Dr. Garg developed an interest in digital health – telehealth and remote patient monitoring at the start of the COVID-19 pandemic. She has established several digital health programs and continues to be intricately involved with health tech startups.

As part of the six-year honors program in medicine, Dr. Garg completed her BS and MD at University of Miami, Florida. She completed her residency in Gynecology and Obstetrics at Johns Hopkins in Baltimore, Maryland and Gynecologic Oncology fellowship at the University of Washington in Seattle, Washington. Dr. Garg completed her Executive MBA from Kellogg School of Management at Northwestern University, Evanston, IL. Dr. Garg has received several research awards and has had many publications and book chapters. She has held several academic Associate Professor appointments including at City of Hope, Uniformed Services, UVA, George Washington, and the VCU School of Medicine. Dr. Garg has served on multiple national committees for American Society of Clinical Oncology and Society of Gynecologic Oncology.
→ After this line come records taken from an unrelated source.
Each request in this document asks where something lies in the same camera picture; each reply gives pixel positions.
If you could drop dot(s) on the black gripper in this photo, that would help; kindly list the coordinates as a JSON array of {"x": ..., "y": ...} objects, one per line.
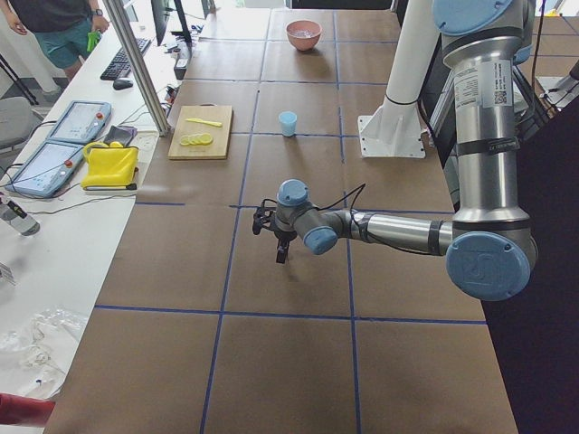
[{"x": 285, "y": 236}]

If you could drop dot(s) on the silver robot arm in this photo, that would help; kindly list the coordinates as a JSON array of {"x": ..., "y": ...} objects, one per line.
[{"x": 488, "y": 246}]

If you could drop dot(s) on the light blue cup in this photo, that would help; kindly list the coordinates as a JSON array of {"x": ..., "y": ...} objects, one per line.
[{"x": 288, "y": 123}]

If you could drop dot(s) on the pink bowl of ice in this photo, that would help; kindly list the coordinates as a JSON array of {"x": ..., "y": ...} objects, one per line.
[{"x": 303, "y": 35}]

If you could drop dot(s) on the bamboo cutting board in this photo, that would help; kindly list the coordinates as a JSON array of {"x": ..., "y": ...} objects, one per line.
[{"x": 218, "y": 149}]

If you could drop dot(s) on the yellow plastic knife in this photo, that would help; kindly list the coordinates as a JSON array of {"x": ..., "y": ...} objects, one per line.
[{"x": 205, "y": 122}]

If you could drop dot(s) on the yellow cloth bag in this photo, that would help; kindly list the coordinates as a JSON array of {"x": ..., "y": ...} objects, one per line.
[{"x": 110, "y": 166}]

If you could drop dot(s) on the purple grey wallet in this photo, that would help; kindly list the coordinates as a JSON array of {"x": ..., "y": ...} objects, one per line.
[{"x": 121, "y": 134}]

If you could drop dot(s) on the black power strip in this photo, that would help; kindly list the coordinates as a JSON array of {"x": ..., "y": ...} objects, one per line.
[{"x": 182, "y": 54}]

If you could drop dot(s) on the black computer mouse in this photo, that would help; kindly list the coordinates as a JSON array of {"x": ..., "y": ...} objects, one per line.
[{"x": 122, "y": 84}]

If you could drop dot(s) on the far teach pendant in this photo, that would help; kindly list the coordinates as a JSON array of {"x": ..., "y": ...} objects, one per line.
[{"x": 81, "y": 122}]

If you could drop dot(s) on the teach pendant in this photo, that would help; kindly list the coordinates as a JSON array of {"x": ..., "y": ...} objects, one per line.
[
  {"x": 47, "y": 169},
  {"x": 81, "y": 122}
]

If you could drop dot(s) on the black keyboard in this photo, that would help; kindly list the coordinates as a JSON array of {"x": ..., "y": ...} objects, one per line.
[{"x": 119, "y": 66}]

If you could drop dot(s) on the near teach pendant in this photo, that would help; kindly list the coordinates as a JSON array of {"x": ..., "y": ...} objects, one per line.
[{"x": 47, "y": 169}]

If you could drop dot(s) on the black monitor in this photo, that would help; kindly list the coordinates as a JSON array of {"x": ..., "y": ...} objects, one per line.
[{"x": 161, "y": 11}]

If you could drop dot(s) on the crumpled clear plastic bags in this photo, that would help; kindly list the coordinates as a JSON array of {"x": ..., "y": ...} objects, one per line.
[{"x": 35, "y": 359}]

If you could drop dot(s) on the clear water bottle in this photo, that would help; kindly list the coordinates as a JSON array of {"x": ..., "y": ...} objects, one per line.
[{"x": 15, "y": 216}]

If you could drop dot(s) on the green plastic tool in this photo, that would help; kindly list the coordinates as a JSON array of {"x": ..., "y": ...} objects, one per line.
[{"x": 93, "y": 39}]

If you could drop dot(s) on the person in teal shorts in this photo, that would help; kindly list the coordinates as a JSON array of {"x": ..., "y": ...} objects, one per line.
[{"x": 60, "y": 27}]

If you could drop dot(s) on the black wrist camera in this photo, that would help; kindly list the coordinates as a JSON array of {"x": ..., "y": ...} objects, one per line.
[{"x": 262, "y": 219}]

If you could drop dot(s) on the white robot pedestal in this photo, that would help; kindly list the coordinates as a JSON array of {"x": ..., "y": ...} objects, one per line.
[{"x": 395, "y": 130}]

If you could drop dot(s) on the aluminium frame post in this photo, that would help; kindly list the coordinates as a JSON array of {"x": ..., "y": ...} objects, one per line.
[{"x": 129, "y": 44}]

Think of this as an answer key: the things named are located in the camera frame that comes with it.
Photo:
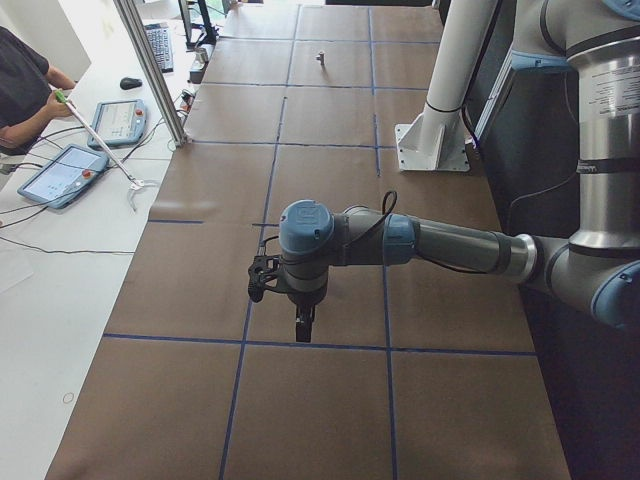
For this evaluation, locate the black monitor stand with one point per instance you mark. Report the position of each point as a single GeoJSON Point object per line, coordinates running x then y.
{"type": "Point", "coordinates": [198, 27]}

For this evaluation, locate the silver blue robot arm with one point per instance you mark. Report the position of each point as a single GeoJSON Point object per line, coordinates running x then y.
{"type": "Point", "coordinates": [595, 270]}

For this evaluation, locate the white reacher grabber stick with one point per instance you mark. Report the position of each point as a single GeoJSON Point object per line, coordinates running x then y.
{"type": "Point", "coordinates": [96, 142]}

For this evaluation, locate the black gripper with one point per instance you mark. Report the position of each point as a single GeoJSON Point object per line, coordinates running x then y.
{"type": "Point", "coordinates": [304, 299]}

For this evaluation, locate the upper blue teach pendant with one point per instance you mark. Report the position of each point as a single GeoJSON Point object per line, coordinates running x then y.
{"type": "Point", "coordinates": [120, 123]}

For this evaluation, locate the aluminium frame post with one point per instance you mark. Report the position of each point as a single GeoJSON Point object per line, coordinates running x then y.
{"type": "Point", "coordinates": [137, 34]}

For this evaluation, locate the person in dark shirt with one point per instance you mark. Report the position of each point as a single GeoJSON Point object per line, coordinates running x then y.
{"type": "Point", "coordinates": [29, 83]}

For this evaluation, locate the black computer mouse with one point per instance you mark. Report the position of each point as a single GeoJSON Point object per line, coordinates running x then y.
{"type": "Point", "coordinates": [129, 83]}

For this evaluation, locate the brown paper table cover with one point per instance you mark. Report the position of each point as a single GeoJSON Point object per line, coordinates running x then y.
{"type": "Point", "coordinates": [258, 336]}

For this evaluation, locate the chrome angle valve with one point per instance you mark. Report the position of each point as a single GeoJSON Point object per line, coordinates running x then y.
{"type": "Point", "coordinates": [320, 58]}

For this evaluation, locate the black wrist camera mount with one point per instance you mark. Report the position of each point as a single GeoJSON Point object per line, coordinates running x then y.
{"type": "Point", "coordinates": [265, 274]}

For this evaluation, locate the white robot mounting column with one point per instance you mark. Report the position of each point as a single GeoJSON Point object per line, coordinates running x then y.
{"type": "Point", "coordinates": [435, 140]}

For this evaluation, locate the black computer keyboard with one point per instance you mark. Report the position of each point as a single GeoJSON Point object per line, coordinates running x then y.
{"type": "Point", "coordinates": [159, 38]}

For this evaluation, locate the lower blue teach pendant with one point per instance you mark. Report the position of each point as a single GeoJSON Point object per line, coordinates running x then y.
{"type": "Point", "coordinates": [59, 182]}

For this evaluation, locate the blue teach pendant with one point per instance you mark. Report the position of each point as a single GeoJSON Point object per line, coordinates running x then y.
{"type": "Point", "coordinates": [120, 123]}
{"type": "Point", "coordinates": [59, 182]}

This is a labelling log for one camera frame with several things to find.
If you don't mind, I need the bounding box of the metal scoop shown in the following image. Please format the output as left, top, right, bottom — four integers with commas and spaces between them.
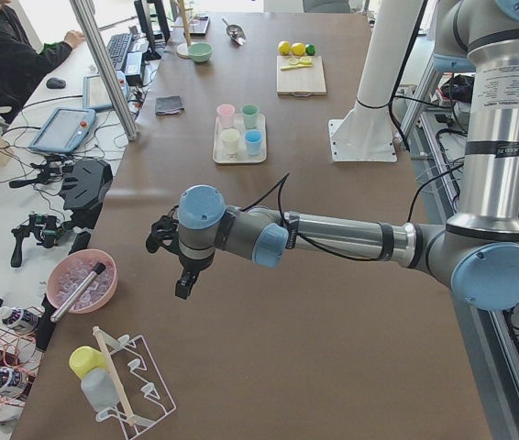
221, 17, 246, 46

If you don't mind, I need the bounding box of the person in black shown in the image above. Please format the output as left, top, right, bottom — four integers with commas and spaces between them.
0, 1, 84, 123

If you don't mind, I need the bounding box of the wooden stand with base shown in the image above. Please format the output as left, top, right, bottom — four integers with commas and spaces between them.
171, 0, 192, 60

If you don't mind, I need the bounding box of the grey folded cloth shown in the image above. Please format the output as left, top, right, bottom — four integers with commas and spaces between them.
155, 95, 183, 116

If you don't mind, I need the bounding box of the metal pestle in bowl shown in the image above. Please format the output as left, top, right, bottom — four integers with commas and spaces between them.
50, 262, 106, 323

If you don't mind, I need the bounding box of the pink plastic cup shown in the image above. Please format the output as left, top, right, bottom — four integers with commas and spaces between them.
216, 104, 235, 129

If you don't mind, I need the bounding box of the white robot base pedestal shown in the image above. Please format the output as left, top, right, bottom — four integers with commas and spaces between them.
328, 0, 426, 162

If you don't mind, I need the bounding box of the white wire cup rack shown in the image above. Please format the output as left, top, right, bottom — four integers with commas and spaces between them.
93, 326, 177, 439

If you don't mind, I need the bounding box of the cream rabbit tray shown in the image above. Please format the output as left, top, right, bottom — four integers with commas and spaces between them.
212, 113, 268, 165

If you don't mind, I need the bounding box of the cream plastic cup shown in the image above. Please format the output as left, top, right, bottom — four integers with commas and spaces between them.
220, 128, 240, 156

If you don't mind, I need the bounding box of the green bowl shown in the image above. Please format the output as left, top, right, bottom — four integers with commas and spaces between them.
188, 42, 213, 63

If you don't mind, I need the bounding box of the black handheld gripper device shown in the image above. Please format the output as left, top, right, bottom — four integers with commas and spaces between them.
10, 213, 73, 268

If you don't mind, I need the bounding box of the aluminium frame post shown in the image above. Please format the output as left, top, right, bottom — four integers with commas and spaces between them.
70, 0, 138, 141

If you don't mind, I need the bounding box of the green plastic cup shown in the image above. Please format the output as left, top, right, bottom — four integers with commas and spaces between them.
241, 104, 260, 129

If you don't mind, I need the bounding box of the yellow plastic cup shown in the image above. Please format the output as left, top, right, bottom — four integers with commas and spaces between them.
69, 346, 107, 380

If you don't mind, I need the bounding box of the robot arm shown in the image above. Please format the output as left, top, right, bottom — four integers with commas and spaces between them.
156, 13, 442, 315

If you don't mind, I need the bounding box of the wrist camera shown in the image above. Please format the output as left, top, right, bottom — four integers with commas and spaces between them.
146, 205, 180, 255

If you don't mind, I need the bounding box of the blue teach pendant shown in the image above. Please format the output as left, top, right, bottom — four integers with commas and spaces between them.
28, 107, 96, 154

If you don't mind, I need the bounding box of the pink bowl with ice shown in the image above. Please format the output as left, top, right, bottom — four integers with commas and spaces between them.
46, 248, 119, 314

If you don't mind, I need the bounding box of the whole lemon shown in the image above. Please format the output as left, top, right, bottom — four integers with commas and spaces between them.
290, 42, 306, 57
278, 40, 291, 56

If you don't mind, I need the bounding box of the green lime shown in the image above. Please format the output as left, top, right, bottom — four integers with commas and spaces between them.
305, 44, 316, 56

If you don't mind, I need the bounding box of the black keyboard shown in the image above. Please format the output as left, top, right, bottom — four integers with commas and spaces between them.
106, 33, 132, 71

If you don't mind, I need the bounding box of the yellow plastic knife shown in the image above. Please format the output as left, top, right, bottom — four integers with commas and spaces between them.
279, 64, 314, 72

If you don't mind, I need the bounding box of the wooden cutting board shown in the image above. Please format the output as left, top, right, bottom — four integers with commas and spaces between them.
276, 55, 326, 96

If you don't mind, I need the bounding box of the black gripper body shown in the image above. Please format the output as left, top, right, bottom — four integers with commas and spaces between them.
179, 255, 213, 277

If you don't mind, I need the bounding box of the black computer mouse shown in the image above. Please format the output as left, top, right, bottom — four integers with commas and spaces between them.
46, 77, 66, 90

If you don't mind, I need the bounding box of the blue plastic cup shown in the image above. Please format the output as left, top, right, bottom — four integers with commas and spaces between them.
244, 129, 263, 157

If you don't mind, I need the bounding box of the black stand plate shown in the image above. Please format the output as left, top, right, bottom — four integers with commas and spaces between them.
59, 159, 113, 229

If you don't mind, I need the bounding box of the translucent grey cup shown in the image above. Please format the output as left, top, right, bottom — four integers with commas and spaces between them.
81, 368, 120, 413
She has won numerous top doctor awards, including being spotlighted on the cover of Washingtonian Top Doctors. She serves as a board member for the Joy Clinic, Dublin, GA.

Dr. Garg enjoys spending time with her family and friends. She enjoys sports and athletic activities. Dr. Garg enjoys traveling and learning about other cultures, history, and seeing the beautiful sites on this Earth. She can’t wait to show the world to her 6-year-old son.


Ritu: Hi everyone. Welcome to our Big Unlock Podcast. My name is Ritu and I’m the co-host of the podcast. Really happy and excited to have Dr. Ruchi Garg here with us today. This is Season Seven of our Big Unlock Podcast — a very warm welcome to all our listeners. We are really inching towards 200 episodes, so we are very excited. It’s been going on for a while and we are always happy to bring you fresh perspectives. Dr. Ruchi Garg is our guest today. She’s the Chief Medical Officer at Fairview Park Hospital, where she’s deeply engaged in delivering high-quality, patient-centered care in a community hospital setting. She’s a gynecological oncologist with a demonstrated history of working in the higher education industry, and her work reflects a strong commitment to advancing care delivery through thoughtful adoption of technology and process innovation. She’s particularly passionate about addressing physician burnout and enhancing care access for diverse and underserved populations. Today she’s joining us on the Big Unlock Podcast to share her insights on the evolving role of clinicians in shaping the future of healthcare. Really happy to have you here with us, Dr. Garg. Welcome.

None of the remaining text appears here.